= WHAT IS NEEDED =
Print the material underneath in full, keeping every line exactly as it is.

= INFORMATION =

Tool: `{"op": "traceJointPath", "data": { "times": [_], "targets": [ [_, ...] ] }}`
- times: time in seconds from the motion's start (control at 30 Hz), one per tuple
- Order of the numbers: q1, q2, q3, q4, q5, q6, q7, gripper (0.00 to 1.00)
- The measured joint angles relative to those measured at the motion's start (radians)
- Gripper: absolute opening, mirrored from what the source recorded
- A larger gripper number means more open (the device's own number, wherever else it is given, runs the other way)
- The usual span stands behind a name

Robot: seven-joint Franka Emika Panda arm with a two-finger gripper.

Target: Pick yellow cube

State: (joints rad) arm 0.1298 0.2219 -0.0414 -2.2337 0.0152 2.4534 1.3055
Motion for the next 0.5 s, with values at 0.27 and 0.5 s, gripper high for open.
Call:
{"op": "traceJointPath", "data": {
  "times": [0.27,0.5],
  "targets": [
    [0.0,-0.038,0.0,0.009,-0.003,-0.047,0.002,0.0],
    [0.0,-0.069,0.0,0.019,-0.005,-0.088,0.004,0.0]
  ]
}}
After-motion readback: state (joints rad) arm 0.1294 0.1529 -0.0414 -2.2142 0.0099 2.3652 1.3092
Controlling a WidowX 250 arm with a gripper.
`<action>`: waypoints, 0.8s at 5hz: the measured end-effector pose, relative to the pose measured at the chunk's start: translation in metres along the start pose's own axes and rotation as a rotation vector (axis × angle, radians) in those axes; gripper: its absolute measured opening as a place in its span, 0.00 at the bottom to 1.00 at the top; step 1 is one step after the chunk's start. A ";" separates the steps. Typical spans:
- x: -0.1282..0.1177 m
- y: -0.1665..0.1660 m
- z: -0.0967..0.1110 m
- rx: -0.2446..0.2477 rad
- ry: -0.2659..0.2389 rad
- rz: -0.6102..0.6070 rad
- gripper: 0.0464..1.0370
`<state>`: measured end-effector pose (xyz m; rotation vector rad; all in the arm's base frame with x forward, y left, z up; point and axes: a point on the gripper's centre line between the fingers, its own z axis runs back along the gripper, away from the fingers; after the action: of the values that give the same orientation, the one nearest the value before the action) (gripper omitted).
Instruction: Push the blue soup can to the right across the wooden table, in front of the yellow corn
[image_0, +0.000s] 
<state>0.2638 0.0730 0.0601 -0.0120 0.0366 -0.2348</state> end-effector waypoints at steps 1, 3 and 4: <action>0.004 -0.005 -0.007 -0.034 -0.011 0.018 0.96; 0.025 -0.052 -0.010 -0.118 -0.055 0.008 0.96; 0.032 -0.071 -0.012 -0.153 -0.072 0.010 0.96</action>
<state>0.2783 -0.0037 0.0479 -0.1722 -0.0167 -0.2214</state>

= ANSWER TO THE PROBLEM =
Tool: `{"op": "traceJointPath", "data": { "times": [_], "targets": [ [_, ...] ] }}`
- times: time in seconds from the motion's start (control at 30 Hz), one per tuple
- Order of the numbers: q1, q2, q3, q4, q5, q6, q7, gripper (0.00 to 1.00)
- The measured joint angles relative to those measured at the motion's start (radians)
- Gripper: absolute opening, mirrored from what the source recorded
- A larger gripper number means more open (the device's own number, wherever else it is given, runs the other way)
- The usual span stands behind a name

Robot: seven-joint Franka Emika Panda arm with a two-finger gripper.

Target: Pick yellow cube

State: (joints rad) arm 0.1298 0.2219 -0.0414 -2.2337 0.0152 2.4534 1.3055
Motion for the next 0.5 s, with values at 0.27 and 0.5 s, gripper high for open.
Call:
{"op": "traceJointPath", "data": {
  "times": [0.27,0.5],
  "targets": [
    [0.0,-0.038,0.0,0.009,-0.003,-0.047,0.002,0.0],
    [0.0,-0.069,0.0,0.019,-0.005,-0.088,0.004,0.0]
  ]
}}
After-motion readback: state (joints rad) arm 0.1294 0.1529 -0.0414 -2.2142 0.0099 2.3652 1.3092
Controlling a WidowX 250 arm with a gripper.
`<action>`: waypoints, 0.8s at 5hz: the measured end-effector pose, relative to the pose measured at the chunk's start: translation in metres along the start pose's own axes and rotation as a rotation vector (axis × angle, radians) in those axes; gripper: its absolute measured opening as a place in its span, 0.00 at the bottom to 1.00 at the top; step 1 is one step after the chunk's start. A ";" separates the steps. Typical spans:
- x: -0.1282..0.1177 m
- y: -0.1665..0.1660 m
- z: -0.0967..0.1110 m
- rx: -0.2446..0.2477 rad
- ry: -0.2659..0.2389 rad
- rz: -0.6102..0.6070 rad
- gripper: 0.0464..1.0370
`<state>`: measured end-effector pose (xyz m; rotation vector rad; all in the arm's base frame with x forward, y left, z up; point and axes: a point on the gripper's centre line between the fingers, its own z axis runs back along the gripper, away from the fingers; after the action: of the values that give the same orientation, the one nearest the value before the action) (gripper omitted).
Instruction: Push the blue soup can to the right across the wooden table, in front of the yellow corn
[image_0, +0.000s] 
<state>0.2638 0.0730 0.0601 -0.0120 0.0366 -0.2348</state> end-effector waypoints at steps 1, 3 and 4: <action>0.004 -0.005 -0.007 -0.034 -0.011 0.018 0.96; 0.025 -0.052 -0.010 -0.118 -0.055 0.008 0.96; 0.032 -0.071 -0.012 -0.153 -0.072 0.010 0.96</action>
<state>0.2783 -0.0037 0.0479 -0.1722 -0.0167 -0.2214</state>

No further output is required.